# I primi mille "bau bau" di Murphy!



## TrentinaNE

Complimenti, Murphy!  You've made so many valuable contributions to the IT-EN forum since joining us just a few months ago.     We're looking forward to many more.   

*Grazie MILLE!*

Elisabetta


----------



## irene.acler

Congrats, Murphy!
Thank you for your help!!


----------



## Saoul

Well done!

Keep them coming...   

Saoul


----------



## Paulfromitaly

Congratulations Bau Bau, you really rule!!


----------



## valy822

CONGRATULATIONS Murphy and many many thanks for all your precious help!!!


----------



## lsp

So many valuable posts, Murphy. I look forward to more.


----------



## _forumuser_

Bottoms up for our resident education expert!  Well done, Murphy, we look forward to more of your stimulating posts!

Valy,
Inquietante somiglianza con Scarlett Johansson!


----------



## Necsus

*CONGRATSMURF !*​


----------



## Murphy

Thank you all so much.  I hadn't even noticed I'd gone past 1000 . (I've just been so engrossed in the translating ).

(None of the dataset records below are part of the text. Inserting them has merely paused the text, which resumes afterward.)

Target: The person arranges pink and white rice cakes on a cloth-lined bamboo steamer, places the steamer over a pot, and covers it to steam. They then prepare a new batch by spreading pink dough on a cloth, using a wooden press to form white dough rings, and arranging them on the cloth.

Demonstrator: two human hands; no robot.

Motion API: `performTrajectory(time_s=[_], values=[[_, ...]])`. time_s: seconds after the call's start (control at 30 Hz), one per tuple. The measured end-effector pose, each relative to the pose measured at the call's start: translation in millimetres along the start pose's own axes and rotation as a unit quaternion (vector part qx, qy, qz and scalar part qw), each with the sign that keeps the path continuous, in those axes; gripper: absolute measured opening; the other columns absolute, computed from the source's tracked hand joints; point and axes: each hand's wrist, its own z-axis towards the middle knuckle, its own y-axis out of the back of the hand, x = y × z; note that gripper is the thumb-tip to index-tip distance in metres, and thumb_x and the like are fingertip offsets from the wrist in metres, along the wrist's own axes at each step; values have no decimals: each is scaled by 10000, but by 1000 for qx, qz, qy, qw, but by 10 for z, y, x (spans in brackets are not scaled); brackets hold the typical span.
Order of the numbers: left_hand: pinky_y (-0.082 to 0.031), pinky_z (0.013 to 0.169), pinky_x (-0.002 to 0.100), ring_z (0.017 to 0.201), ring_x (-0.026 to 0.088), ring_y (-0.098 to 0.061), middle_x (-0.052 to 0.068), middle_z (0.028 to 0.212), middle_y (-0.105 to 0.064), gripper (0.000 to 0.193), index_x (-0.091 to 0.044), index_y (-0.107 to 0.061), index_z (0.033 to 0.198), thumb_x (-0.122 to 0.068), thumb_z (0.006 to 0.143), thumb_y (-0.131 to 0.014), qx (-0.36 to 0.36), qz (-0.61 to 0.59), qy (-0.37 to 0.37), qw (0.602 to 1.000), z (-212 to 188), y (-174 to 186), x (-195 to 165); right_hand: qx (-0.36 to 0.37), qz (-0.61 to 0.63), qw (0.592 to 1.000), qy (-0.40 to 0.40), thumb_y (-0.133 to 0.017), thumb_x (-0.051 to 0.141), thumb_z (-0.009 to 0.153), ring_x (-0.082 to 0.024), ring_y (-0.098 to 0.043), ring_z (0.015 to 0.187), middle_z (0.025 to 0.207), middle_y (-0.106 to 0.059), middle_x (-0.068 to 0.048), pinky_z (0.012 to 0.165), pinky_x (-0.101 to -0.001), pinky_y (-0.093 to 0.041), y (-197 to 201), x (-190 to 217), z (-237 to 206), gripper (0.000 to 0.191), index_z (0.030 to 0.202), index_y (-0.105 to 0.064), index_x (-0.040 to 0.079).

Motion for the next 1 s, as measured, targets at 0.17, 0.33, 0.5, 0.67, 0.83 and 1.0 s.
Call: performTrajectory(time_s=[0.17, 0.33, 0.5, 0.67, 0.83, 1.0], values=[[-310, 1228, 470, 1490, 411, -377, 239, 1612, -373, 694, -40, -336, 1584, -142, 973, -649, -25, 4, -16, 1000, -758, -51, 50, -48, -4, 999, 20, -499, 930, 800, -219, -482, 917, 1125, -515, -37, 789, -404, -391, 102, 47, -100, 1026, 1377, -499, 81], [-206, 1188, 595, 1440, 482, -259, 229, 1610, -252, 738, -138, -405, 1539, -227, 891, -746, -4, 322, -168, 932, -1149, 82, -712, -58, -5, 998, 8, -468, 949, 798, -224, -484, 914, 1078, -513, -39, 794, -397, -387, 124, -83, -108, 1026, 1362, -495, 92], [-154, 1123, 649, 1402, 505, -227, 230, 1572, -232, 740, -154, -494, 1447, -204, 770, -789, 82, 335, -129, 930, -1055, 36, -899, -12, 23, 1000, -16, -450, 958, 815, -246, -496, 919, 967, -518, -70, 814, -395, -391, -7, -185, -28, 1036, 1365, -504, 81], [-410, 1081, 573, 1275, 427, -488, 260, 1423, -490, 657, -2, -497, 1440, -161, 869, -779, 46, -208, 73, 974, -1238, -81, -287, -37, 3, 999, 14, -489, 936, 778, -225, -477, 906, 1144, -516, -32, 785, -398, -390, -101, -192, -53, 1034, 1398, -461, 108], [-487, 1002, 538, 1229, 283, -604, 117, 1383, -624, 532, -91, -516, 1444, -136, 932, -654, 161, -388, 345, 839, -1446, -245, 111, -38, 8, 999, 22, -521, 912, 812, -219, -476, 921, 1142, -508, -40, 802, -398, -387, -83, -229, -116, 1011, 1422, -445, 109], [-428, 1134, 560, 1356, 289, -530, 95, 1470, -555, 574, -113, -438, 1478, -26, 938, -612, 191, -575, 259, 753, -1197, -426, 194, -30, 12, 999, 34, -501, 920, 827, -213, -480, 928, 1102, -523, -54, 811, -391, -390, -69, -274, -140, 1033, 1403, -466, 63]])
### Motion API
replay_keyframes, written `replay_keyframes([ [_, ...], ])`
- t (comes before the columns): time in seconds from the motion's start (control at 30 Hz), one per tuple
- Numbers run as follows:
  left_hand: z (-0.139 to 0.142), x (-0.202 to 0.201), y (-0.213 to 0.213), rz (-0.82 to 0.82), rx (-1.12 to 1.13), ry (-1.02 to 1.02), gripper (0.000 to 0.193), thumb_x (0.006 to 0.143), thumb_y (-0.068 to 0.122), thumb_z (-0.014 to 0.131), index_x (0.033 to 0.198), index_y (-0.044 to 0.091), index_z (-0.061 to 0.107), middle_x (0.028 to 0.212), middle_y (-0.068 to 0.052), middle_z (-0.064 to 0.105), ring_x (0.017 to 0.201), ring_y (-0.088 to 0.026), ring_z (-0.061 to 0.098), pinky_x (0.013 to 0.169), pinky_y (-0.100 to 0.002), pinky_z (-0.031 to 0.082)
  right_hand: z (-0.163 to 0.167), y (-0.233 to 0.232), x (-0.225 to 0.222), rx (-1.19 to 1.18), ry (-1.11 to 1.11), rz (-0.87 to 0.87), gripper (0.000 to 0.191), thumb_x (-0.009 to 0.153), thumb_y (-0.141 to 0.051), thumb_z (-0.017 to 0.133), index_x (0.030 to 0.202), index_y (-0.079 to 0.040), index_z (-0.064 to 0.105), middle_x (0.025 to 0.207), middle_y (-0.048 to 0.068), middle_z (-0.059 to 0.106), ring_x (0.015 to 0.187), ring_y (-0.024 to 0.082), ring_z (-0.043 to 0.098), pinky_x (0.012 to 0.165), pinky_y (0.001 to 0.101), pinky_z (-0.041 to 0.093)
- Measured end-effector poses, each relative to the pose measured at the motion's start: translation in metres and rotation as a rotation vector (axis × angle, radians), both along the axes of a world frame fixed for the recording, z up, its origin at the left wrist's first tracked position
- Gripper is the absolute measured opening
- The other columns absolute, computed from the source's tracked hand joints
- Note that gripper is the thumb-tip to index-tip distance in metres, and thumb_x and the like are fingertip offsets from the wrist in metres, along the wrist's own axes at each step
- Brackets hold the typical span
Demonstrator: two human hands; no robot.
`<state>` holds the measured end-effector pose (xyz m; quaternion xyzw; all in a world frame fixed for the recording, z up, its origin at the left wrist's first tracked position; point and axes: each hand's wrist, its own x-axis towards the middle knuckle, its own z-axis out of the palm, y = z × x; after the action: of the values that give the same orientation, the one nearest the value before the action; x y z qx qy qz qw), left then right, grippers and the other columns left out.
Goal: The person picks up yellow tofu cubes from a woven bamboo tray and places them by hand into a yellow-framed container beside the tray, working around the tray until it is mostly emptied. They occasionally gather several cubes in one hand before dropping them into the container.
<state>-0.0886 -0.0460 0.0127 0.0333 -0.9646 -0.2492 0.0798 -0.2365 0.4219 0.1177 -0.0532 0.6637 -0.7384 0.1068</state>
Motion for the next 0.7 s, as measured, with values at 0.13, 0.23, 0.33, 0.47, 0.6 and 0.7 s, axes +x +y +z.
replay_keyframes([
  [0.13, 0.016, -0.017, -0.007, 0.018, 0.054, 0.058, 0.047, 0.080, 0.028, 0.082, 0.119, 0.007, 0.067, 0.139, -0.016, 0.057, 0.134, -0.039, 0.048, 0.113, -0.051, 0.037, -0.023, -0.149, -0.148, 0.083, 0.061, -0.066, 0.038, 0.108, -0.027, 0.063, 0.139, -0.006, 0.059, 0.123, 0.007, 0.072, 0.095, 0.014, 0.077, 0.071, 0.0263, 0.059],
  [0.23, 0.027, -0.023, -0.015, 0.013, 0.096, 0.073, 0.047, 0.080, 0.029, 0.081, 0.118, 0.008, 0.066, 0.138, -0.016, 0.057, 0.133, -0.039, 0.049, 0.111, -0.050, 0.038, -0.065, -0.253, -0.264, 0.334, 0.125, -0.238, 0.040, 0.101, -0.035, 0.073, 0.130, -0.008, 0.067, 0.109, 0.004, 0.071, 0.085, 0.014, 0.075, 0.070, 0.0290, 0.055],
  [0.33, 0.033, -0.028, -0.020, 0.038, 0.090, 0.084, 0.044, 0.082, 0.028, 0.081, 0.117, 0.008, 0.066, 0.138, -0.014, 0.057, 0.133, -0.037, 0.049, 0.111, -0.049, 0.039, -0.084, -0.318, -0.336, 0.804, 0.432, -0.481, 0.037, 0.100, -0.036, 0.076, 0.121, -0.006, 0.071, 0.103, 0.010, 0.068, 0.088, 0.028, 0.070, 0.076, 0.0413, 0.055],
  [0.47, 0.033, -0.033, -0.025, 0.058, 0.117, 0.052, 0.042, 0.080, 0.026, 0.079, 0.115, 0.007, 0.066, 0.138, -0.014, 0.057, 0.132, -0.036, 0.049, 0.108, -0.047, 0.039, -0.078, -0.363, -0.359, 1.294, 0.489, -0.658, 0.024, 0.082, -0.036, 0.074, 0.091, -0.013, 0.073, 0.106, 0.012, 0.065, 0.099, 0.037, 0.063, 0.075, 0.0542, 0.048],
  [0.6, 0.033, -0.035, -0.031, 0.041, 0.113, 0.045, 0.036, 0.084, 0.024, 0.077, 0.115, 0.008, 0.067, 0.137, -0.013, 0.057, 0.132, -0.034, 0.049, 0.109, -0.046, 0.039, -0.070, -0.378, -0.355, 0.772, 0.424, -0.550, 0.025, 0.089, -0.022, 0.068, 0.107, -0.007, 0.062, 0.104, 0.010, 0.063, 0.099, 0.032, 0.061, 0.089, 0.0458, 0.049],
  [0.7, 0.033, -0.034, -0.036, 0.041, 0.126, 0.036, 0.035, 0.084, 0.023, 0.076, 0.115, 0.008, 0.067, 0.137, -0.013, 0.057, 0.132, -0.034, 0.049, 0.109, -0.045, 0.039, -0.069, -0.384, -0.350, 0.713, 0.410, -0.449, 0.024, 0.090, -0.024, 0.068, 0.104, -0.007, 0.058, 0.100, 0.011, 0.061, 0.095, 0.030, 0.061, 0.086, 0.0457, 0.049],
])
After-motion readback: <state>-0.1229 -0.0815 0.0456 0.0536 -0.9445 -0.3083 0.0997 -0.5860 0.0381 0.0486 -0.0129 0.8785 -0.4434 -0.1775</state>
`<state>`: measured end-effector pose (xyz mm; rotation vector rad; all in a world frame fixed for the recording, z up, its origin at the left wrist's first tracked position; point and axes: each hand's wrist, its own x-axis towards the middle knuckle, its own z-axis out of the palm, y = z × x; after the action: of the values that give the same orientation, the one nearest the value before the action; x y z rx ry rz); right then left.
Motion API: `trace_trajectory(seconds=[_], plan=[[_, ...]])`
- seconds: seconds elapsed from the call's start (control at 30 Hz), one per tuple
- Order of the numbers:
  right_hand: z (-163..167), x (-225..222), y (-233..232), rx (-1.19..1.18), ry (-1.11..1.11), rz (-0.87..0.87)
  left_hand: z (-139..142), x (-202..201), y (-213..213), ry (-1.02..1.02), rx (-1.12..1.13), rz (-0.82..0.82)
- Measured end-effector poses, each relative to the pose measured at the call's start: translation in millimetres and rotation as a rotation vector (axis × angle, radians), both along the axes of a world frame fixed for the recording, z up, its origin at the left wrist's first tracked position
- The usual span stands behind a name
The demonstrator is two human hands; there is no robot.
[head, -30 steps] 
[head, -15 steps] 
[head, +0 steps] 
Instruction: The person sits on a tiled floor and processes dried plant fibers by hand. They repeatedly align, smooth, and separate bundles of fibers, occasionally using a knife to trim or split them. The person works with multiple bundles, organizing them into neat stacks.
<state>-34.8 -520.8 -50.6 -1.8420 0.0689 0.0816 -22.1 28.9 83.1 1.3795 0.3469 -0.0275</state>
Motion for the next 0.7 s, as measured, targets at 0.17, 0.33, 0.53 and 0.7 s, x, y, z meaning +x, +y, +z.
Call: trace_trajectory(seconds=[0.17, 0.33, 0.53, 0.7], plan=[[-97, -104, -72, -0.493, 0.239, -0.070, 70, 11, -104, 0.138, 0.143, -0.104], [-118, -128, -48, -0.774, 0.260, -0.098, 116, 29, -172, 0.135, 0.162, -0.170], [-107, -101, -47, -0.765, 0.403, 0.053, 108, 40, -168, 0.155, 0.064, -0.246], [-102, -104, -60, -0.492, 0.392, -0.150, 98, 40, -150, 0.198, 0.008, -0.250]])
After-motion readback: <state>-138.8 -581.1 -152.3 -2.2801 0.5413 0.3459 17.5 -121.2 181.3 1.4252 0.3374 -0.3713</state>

It's been great fun so far, and I don't know what I would've done without all your help.   This forum is invaluable!!

Grazie di nuovo


----------



## giovannino

Congratulations, Murphy! I always enjoy reading your posts


----------



## danalto

anche da me! anche da me! tons of kisses and baus!


----------



## Giannaclaudia

Anche questa volta sono in ritardo..... 

_Complimenti!_


----------